Así que, mi señora, como dicen los compadres, aquí hacemos lo humana y académicamente posible para que su angelito aprenda, pero no le garantizamos que lo logre por cuanto si bien necesitamos de la gracia de Dios, también es menester la gracia del niño, de su sacrificio, de su responsabilidad, de que él quiera, que ponga su voluntad, todo de su parte y de su ser.
  
"¿Por qué será... -gime por allá el programa de bilinguismo-- que los alumnos no aprenden inglés?" Repetimos: Hay que estudiar bastante, ser disciplinados en extremo, apelar a todas las ayudas y los recursos tecnológicos, poseer ciertas destrezas naturales que hagan posible el éxito del proceso. Y para muchos de nuestros chicos ese es un lenguaje cifrado, un código propio de otro  mundo. 

En cuanto a esa "metodología" de poner el libro bajo la almohada insertándose audífonos en las orejas para aprender  durmiendo me parece el método ideal para ellos. Los exámenes también los presentarían durmiendo. Y hablarían inglés también dormidos. No dudo que pueda servir de motivación subliminal. Pero aprender en vivo, en directo, y en verdad  exige mucho más que soñar y desear.

"EL QUE NO SABE DE AREPA TODO LO QUE COME ES BOLLO"

El hambriento viajero, delante de las ventas populares de comida, sacó la propia merienda de su bolsa. Y así, arepa en mano, se quedó mirando comer, a través de sus aumentos, a los típicos aldeanos que devoraban maquinalmente felices sus bollos prehistóricos... 


Fue ahí cuando expresó la consagrada frase: "El que no sabe de arepa, todo lo que come es bollo."

Se despojaba entonces mi padre de sus gruesas gafas para someterlas a la limpieza de rigor: vaho abundante y pañuelo persistente.
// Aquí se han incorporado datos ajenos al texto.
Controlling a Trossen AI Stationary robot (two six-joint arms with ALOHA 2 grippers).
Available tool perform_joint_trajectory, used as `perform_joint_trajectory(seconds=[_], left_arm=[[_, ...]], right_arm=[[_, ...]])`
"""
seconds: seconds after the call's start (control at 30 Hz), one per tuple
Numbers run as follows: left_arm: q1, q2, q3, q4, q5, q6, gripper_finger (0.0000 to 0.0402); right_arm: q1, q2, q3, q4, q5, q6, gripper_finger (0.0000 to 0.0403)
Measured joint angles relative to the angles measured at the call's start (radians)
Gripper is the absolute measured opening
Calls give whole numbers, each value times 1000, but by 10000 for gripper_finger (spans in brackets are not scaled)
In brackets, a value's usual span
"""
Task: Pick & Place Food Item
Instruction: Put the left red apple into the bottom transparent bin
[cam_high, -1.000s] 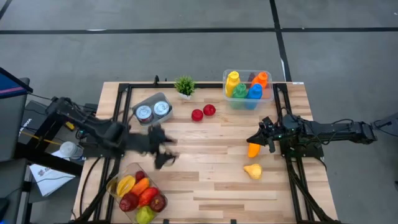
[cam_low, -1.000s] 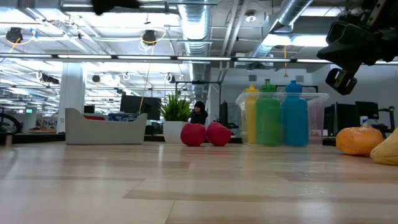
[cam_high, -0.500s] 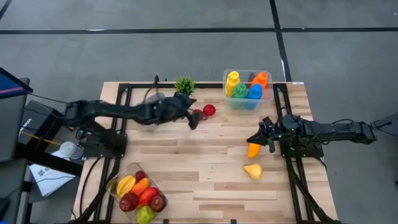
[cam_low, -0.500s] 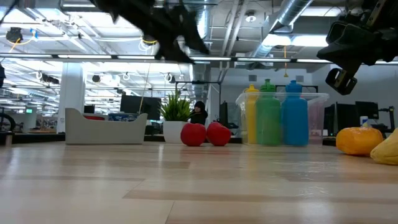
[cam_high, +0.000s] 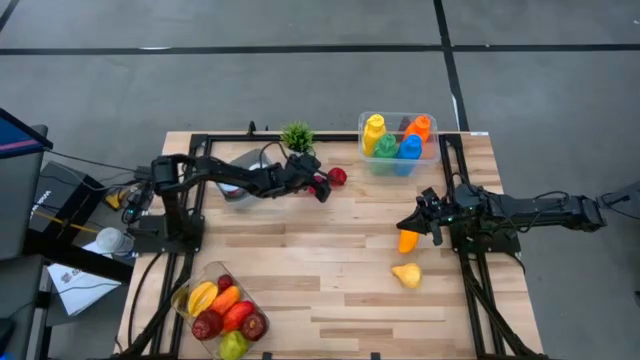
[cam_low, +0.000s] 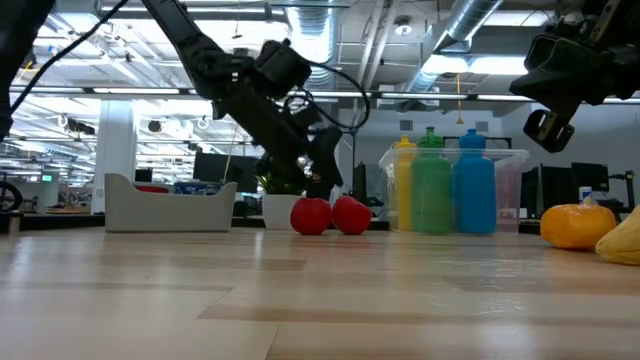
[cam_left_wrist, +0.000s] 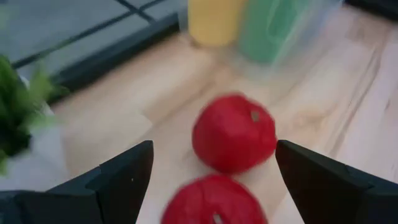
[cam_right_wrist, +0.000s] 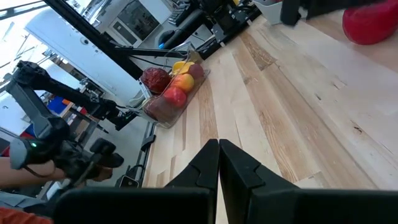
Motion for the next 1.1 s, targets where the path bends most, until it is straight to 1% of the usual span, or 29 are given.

Mientras tanto nosotros buscábamos a derecha e izquierda el mejor acomodo para nuestras inquietas nalgas.

 Una vez terminado su ritual de abrillantar los espesos vidrios de las gafas se las puso y nos detalló brevemente con la mirada, luego continuó:

"Resulta entonces que el turista criollo de nuestro cuento, movido por sus instintos religiosos, tuvo la idea de compartir la comida, tal como se lo había inculcado la mamá y lo había visto en la vida práctica del papá. Se acercó más a los lugareños extendiendo la mano con varias arepas en una hoja de plátano, a modo de bandeja original, invitándolos a comer también arepas con él.
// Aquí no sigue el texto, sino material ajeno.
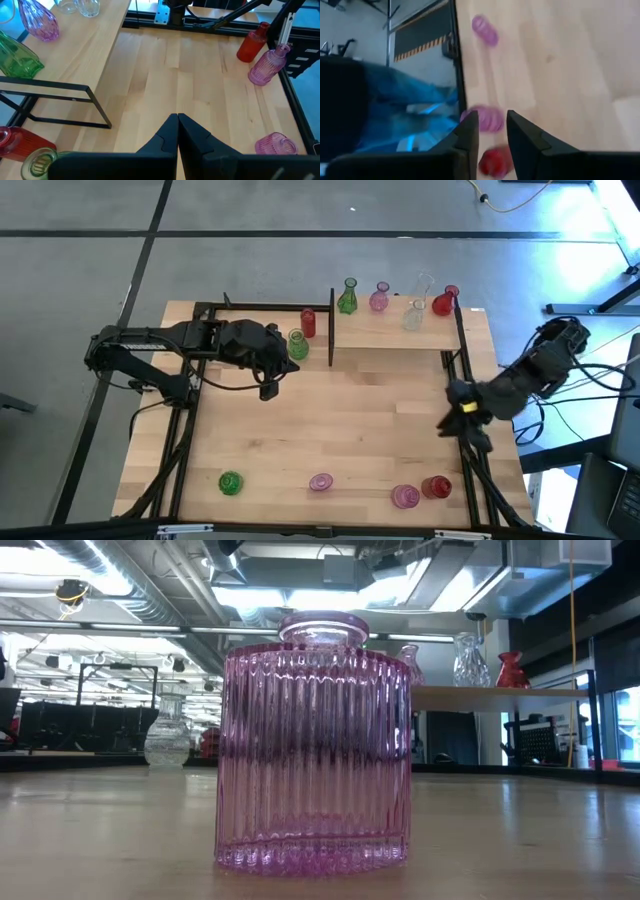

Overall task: Sort vases onto shelf
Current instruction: Put the bottom red vase on the shelf aligned with the other red vase

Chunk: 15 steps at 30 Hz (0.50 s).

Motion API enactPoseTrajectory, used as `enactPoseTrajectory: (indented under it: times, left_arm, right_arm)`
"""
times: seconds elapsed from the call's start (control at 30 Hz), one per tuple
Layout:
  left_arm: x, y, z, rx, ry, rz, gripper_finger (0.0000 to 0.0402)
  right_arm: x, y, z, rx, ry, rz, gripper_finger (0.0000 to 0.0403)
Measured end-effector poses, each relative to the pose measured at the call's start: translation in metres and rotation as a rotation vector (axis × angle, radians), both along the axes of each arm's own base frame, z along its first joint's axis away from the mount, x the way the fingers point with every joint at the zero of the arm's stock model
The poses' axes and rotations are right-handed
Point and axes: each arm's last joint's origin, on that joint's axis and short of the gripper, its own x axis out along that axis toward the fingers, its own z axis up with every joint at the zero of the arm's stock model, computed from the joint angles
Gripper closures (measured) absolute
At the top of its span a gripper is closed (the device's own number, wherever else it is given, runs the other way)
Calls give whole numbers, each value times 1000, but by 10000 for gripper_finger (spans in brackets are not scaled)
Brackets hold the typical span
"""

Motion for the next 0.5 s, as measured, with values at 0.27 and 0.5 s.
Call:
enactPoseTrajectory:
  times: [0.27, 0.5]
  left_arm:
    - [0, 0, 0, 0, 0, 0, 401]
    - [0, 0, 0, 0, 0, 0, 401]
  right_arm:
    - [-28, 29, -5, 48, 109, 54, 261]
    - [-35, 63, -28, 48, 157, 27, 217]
  Se iban asustando los sorprendidos convidados con la tan inusitada generosidad del extraño. Y se iban también estresando sus estómagos con la presencia sospechosa de esas formas blancas, aplanadas y circulares que por primera vez se les acercaban a los ojos. Correspondieron de prisa con un gesto de agradecimiento al viajero dadivoso y rehusaron respetuosamente la oferta mientras de nuevo mordisqueaban, gustosos y enamorados, los bollos de toda su vida. Nuestro amigo guardó enseguida las arepas en su bolso con un gesto de resignación por no haber sido capaz de hacer amigos con sus arepas. Resolvió proseguir la marcha, no sin antes murmurar,  amargadito, para sus adentros: "Definitivamente el que no sabe de arepas, todo lo que come es bollo".
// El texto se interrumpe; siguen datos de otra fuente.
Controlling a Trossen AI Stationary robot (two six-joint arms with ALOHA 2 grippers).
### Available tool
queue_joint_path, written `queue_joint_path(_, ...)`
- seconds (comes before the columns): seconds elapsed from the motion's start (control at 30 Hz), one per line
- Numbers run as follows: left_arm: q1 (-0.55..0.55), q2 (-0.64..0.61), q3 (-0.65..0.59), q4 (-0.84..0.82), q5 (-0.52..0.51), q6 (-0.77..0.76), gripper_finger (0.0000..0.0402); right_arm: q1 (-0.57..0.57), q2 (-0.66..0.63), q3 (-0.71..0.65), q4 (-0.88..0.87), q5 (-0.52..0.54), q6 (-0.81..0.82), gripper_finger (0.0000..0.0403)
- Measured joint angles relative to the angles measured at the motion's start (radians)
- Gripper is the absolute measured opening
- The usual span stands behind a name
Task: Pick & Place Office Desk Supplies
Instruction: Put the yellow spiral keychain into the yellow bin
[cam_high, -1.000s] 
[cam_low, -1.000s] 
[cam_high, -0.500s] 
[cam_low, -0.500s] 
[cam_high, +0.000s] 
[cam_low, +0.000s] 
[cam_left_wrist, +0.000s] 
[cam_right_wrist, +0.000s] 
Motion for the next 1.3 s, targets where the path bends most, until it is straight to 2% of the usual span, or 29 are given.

Más adelante encontraría, como ahora, unos lugareños con pica  y pala dedicados a resanar burdamente con piedras y tierra los huecos que se hacen en carreteras y caminos y que la Administración municipal no los manda a tapar.  Fue entonces cuando les brindó unos centavos por su labor informal y, detallando un pequeño cráter, les recomendó en broma: "¡Échenle tierrita, échenle tierrita!" Ellos le correspondieron sonriendo felices por ver pasar  gente buena y agradecida y de buenas pulgas.

Pero más adelante salió a su paso un viejo deudor que de una gritando le pasó factura: Nuestro viajero, ni corto ni perezoso, se le ocurrió repetir la broma anterior: "¡Échele tierrita, échele tierrita!". 

Por suerte para él logró ponerse a salvo después de una carrera bestial, de lo contrario, ese energúmeno acreedor, lo habría linchado. Una vez recuperado el aliento, se dijo para sus adentros, muy arrepentido: "El que no sabe pagar cuentas, todo lo que sabe hacer es huir y esconderse".